What algorithm does Vim use to break paragraphs into lines for paragraph fill (gq
)?
It is a simple greedy algorithm like the one used in Emacs, or something more sophisticated like the one used in TeX?
And most important, where would I look in the source code to confirm the algorithm that is used?
You can get vim's source code here. Download that and the formatting function is at vim/src/ops.c line: 4710
. You may also want to take a look at par.

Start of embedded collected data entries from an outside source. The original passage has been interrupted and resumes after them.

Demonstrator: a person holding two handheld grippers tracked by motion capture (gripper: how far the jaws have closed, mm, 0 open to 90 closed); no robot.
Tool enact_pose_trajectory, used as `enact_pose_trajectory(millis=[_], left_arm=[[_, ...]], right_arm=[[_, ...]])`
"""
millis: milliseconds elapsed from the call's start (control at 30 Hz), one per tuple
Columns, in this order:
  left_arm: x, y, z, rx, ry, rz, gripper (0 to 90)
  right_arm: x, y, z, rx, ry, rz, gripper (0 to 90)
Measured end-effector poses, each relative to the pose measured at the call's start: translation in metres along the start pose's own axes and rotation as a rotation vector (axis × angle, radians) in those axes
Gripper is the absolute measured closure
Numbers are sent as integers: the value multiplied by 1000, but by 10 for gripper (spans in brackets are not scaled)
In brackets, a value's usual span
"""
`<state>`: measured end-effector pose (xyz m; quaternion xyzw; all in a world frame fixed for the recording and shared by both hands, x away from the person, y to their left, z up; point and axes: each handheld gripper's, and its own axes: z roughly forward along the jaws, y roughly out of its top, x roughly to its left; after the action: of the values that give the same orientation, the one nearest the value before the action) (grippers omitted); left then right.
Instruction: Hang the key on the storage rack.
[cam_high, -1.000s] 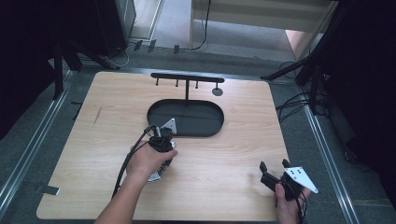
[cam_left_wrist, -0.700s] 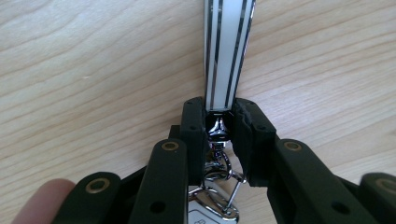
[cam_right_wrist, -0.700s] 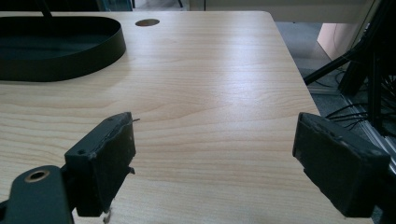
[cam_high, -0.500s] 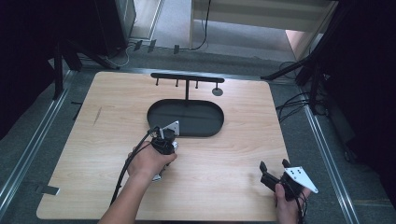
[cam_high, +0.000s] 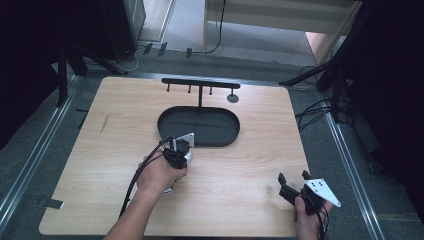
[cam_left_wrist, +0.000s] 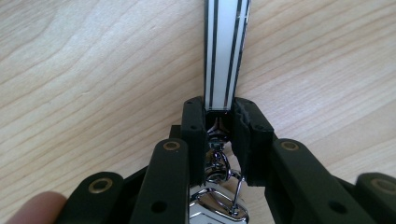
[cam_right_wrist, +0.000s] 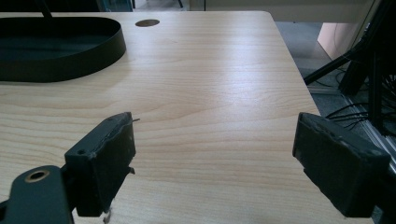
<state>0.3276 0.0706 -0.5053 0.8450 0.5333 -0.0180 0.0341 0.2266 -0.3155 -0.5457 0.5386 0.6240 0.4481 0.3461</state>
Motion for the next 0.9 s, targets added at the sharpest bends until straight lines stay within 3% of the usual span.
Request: enact_pose_trajectory(millis=[167, 200, 233, 333, 367, 400, 433, 467, 533, 600, 733, 767, 800, 833, 900], left_arm=[[0, -2, -1, -39, -21, 23, 754], [3, -3, -5, -72, -50, 30, 754], [3, -3, -5, -72, -50, 30, 754], [11, -7, -20, -205, -99, 48, 754], [11, -7, -20, -205, -99, 48, 754], [15, -10, -27, -271, -114, 62, 754], [15, -10, -27, -271, -114, 62, 754], [18, -13, -32, -329, -116, 79, 754], [19, -15, -35, -355, -122, 92, 754], [23, -20, -41, -441, -136, 110, 754], [27, -25, -51, -550, -164, 120, 754], [27, -25, -51, -550, -164, 120, 754], [29, -27, -57, -611, -178, 128, 754], [29, -27, -57, -611, -178, 128, 754], [33, -30, -63, -687, -193, 140, 754]], right_arm=[[0, 0, 0, 0, 0, -1, 129], [0, 0, 0, 1, -1, -5, 129], [0, 0, 0, 1, -1, -5, 129], [0, 0, 0, 1, -2, -2, 129], [0, 0, 0, 1, -3, -2, 129], [0, 0, 0, 1, -2, -2, 129], [0, 0, 0, 1, -2, -2, 129], [0, 0, 0, 0, -3, -2, 129], [0, 0, 0, 1, -3, -2, 129], [0, 0, 0, 1, -5, -1, 130], [0, 0, 0, 2, -5, -3, 129], [0, 0, 0, 2, -5, -3, 129], [0, 0, 0, 2, -5, -4, 129], [0, 0, 0, 2, -5, -3, 129], [0, 0, 0, 1, -5, -1, 130]])
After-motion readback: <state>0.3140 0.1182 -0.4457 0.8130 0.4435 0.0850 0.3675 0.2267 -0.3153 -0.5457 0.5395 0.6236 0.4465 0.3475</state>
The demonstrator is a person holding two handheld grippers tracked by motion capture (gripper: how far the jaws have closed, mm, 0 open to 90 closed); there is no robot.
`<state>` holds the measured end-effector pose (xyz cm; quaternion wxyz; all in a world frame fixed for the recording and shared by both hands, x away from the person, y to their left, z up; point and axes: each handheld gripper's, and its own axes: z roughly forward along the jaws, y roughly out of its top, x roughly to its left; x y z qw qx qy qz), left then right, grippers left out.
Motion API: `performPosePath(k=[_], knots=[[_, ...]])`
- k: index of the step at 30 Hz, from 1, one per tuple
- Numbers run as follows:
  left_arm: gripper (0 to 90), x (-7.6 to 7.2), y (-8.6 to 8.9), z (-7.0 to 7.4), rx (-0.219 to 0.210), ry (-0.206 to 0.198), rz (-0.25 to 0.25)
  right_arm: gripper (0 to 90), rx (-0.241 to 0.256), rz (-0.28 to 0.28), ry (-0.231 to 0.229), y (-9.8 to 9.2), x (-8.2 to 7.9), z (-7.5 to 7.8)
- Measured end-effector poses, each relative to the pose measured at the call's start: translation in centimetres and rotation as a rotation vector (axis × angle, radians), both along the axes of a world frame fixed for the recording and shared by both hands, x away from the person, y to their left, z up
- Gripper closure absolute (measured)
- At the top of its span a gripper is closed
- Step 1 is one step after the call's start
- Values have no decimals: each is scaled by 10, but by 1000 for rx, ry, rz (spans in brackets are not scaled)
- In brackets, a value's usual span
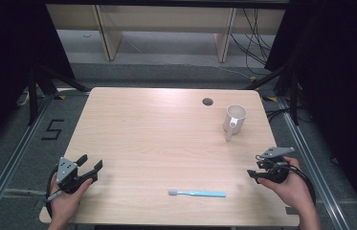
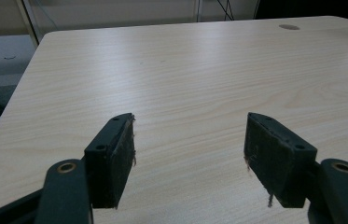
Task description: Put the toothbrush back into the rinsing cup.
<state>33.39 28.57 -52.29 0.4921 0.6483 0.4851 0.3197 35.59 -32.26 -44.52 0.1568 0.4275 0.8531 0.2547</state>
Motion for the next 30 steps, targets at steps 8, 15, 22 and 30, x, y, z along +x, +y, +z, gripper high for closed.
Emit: performPosePath(k=[8,15,22,30], knots=[[330,0,0,0,3,0,-6,503,-141,137,196,14,4,2],[330,0,0,0,-9,0,-4,509,-288,306,292,26,9,5],[330,0,0,0,-9,1,-4,508,-374,450,346,51,10,5],[329,0,0,0,-12,1,-4,503,-438,484,379,66,11,4]])
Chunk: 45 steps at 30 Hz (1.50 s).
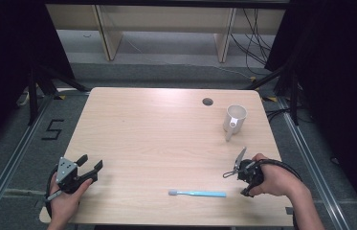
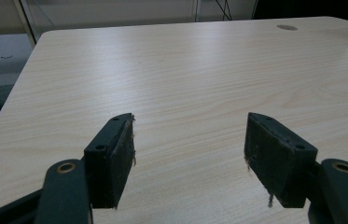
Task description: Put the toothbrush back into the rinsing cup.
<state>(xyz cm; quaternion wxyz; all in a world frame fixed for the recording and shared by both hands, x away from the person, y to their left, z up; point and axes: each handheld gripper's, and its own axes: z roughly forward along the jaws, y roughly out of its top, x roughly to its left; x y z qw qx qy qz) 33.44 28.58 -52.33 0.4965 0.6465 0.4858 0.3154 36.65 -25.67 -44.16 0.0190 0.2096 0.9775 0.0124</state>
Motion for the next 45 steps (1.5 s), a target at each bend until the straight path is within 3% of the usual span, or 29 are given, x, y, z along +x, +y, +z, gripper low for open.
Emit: performPosePath(k=[1,2,12,13,14,18,19,21,22,26,27,28,31,34,37,40,41,42,45], knots=[[329,0,0,0,1,0,0,503,-8,-30,5,2,-2,1],[329,0,0,0,1,0,-1,503,-3,10,2,2,1,1],[329,0,0,0,2,1,-2,510,-32,73,22,22,3,5],[329,0,0,0,2,1,-2,511,-34,54,27,25,2,5],[329,0,0,0,1,0,-1,513,-22,109,20,27,5,3],[329,0,0,0,-2,-1,-2,516,-39,107,36,38,4,4],[329,0,0,0,-3,-2,-2,517,-41,155,33,39,7,3],[328,0,0,0,-3,-1,-2,520,-49,116,46,44,5,4],[329,0,0,0,-3,0,-2,521,-37,146,43,44,7,3],[329,0,0,0,1,1,-3,526,-52,148,55,53,6,5],[329,0,0,0,1,1,-3,528,-48,184,49,54,8,3],[329,0,0,0,1,1,-3,532,-49,153,60,57,6,4],[329,0,0,0,1,2,-3,541,-54,199,65,63,7,3],[328,0,0,0,-2,0,-3,543,-66,189,72,70,6,4],[329,0,0,0,-3,-1,-4,545,-63,225,77,75,7,2],[328,0,0,0,-2,-1,-4,549,-67,217,86,82,6,2],[329,0,0,0,-2,-1,-4,553,-57,249,74,82,8,1],[329,0,0,0,-2,-1,-4,555,-63,236,94,85,7,2],[329,0,0,0,0,1,-4,560,-68,252,89,89,8,2]])
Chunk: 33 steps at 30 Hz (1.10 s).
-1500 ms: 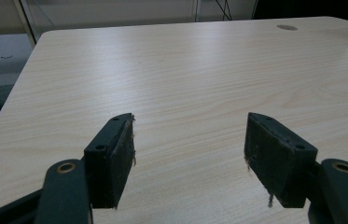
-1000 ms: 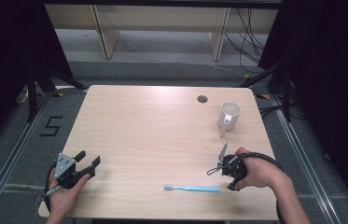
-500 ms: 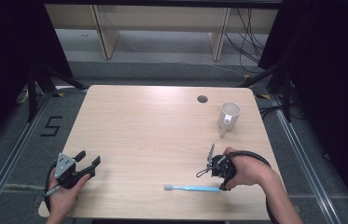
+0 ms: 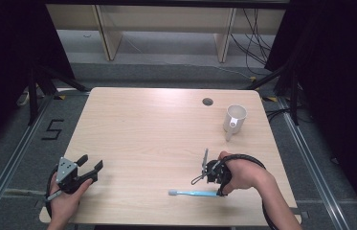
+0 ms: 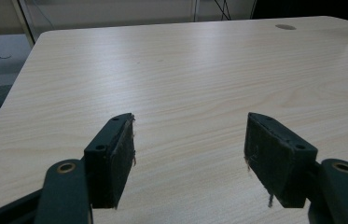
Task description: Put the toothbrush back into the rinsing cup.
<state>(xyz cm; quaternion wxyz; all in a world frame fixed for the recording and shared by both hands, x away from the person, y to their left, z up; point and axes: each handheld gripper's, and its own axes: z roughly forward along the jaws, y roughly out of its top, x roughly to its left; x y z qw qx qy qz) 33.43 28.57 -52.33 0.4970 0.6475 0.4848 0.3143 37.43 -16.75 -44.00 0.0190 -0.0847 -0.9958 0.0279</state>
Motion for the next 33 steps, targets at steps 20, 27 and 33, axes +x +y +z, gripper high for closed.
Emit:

format_lines(line_count, avoid_fex)
linenr_T line_count;
int avoid_fex; /* don't use 'formatexpr' */
{
int max_len;
int is_not_par; /* current line not part of parag. */
int next_is_not_par; /* next line not part of paragraph */
int is_end_par; /* at end of paragraph */
int prev_is_end_par = FALSE;/* prev. line not part of parag. */
int next_is_start_par = FALSE;
#ifdef FEAT_COMMENTS
int leader_len = 0; /* leader len of current line */
int next_leader_len; /* leader len of next line */
char_u *leader_flags = NULL; /* flags for leader of current line */
char_u *next_leader_flags; /* flags for leader of next line */
int do_comments; /* format comments */
int do_comments_list = 0; /* format comments with 'n' or '2' */
#endif
int advance = TRUE;
int second_indent = -1; /* indent for second line (comment
* aware) */
int do_second_indent;
int do_number_indent;
int do_trail_white;
int first_par_line = TRUE;
int smd_save;
long count;
int need_set_indent = TRUE; /* set indent of next paragraph */
int force_format = FALSE;
int old_State = State;
/* length of a line to force formatting: 3 * 'tw' */
max_len = comp_textwidth(TRUE) * 3;
/* check for 'q', '2' and '1' in 'formatoptions' */
#ifdef FEAT_COMMENTS
do_comments = has_format_option(FO_Q_COMS);
#endif
do_second_indent = has_format_option(FO_Q_SECOND);
do_number_indent = has_format_option(FO_Q_NUMBER);
do_trail_white = has_format_option(FO_WHITE_PAR);
/*
* Get info about the previous and current line.
*/
if (curwin->w_cursor.lnum > 1)
is_not_par = fmt_check_par(curwin->w_cursor.lnum - 1
#ifdef FEAT_COMMENTS
, &leader_len, &leader_flags, do_comments
#endif
);
else
is_not_par = TRUE;
next_is_not_par = fmt_check_par(curwin->w_cursor.lnum
#ifdef FEAT_COMMENTS
, &next_leader_len, &next_leader_flags, do_comments
#endif
);
is_end_par = (is_not_par || next_is_not_par);
if (!is_end_par && do_trail_white)
is_end_par = !ends_in_white(curwin->w_cursor.lnum - 1);
curwin->w_cursor.lnum--;
for (count = line_count; count != 0 && !got_int; --count)
{
/*
* Advance to next paragraph.
*/
if (advance)
{
curwin->w_cursor.lnum++;
prev_is_end_par = is_end_par;
is_not_par = next_is_not_par;
#ifdef FEAT_COMMENTS
leader_len = next_leader_len;
leader_flags = next_leader_flags;
#endif
}
/*
* The last line to be formatted.
*/
if (count == 1 || curwin->w_cursor.lnum == curbuf->b_ml.ml_line_count)
{
next_is_not_par = TRUE;
#ifdef FEAT_COMMENTS
next_leader_len = 0;
next_leader_flags = NULL;
#endif
}
else
{
next_is_not_par = fmt_check_par(curwin->w_cursor.lnum + 1
#ifdef FEAT_COMMENTS
, &next_leader_len, &next_leader_flags, do_comments
#endif
);
if (do_number_indent)
next_is_start_par =
(get_number_indent(curwin->w_cursor.lnum + 1) > 0);
}
advance = TRUE;
is_end_par = (is_not_par || next_is_not_par || next_is_start_par);
if (!is_end_par && do_trail_white)
is_end_par = !ends_in_white(curwin->w_cursor.lnum);
/*
* Skip lines that are not in a paragraph.
*/
if (is_not_par)
{
if (line_count < 0)
break;
}
else
{
/*
* For the first line of a paragraph, check indent of second line.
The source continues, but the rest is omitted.